----- DATASET CONTENT
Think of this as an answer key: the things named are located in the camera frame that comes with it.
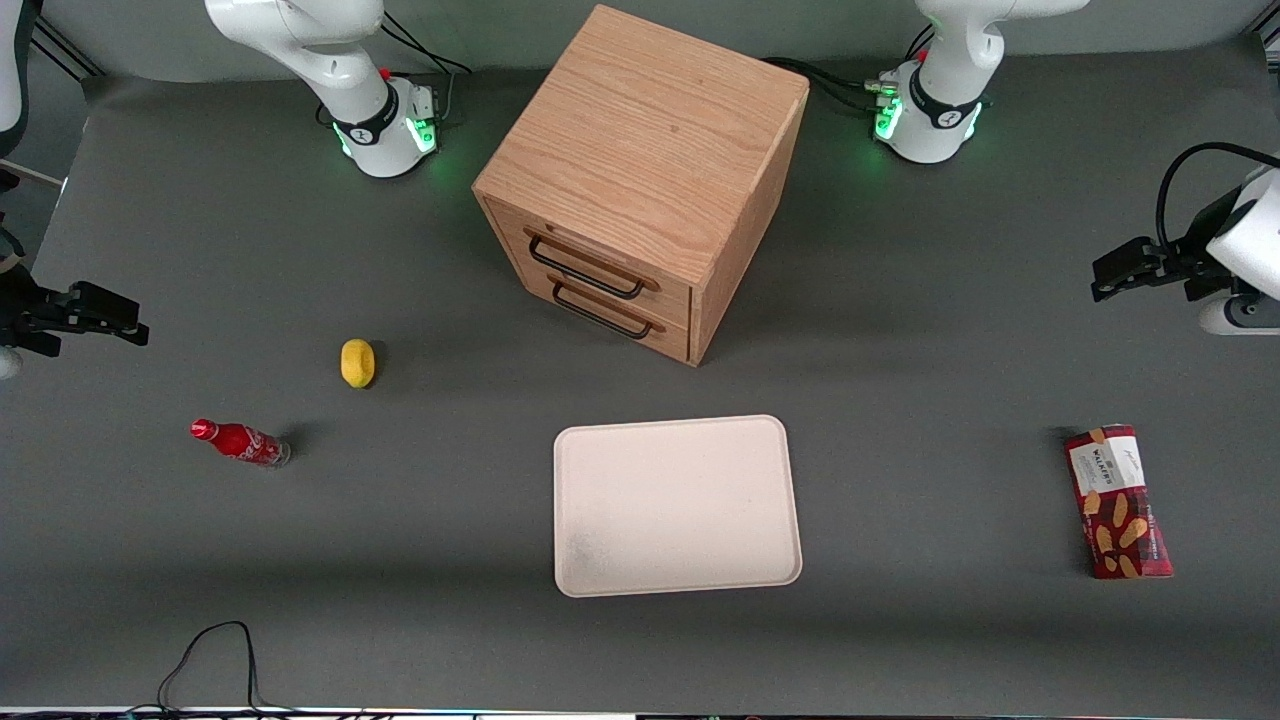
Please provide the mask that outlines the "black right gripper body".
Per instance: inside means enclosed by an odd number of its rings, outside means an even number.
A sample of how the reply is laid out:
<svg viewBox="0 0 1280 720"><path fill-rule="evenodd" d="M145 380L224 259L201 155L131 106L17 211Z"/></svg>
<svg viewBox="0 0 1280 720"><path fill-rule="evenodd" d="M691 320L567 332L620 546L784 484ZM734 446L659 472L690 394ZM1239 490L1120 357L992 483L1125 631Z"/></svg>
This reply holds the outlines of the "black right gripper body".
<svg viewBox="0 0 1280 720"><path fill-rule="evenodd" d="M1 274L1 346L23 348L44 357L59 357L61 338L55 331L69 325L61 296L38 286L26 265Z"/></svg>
----------
----- DATASET CONTENT
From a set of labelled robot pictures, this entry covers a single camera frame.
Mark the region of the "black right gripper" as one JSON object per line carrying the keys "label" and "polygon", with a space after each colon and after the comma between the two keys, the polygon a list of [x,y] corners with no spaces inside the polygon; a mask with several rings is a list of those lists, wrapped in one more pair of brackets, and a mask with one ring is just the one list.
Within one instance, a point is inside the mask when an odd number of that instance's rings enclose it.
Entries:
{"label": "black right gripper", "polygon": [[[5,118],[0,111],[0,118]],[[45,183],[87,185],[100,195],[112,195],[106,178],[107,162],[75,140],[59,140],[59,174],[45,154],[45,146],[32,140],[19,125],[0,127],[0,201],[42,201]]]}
----------
----- DATASET CONTENT
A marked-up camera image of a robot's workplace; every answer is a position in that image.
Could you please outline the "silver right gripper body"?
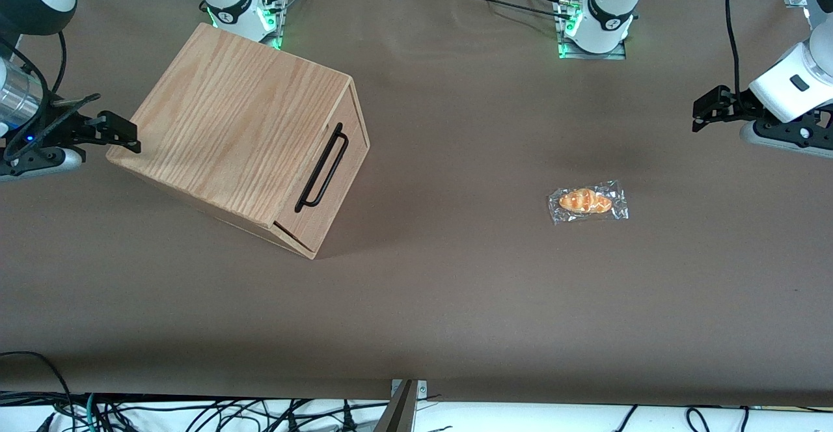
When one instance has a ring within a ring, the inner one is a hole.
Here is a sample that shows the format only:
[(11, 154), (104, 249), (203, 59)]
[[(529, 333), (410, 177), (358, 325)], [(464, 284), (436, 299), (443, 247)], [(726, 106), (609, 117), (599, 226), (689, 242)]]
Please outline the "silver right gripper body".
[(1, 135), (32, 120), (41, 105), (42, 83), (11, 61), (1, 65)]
----------
◆ **EXERCISE DETAILS**
Using the records above, gather all lines where the string "answer" is present.

◆ **RESULT BELOW**
Think of this as an answer key: the things named are located in the camera frame that comes with it.
A marked-up camera image of a robot's workplace; every answer is a position in that image.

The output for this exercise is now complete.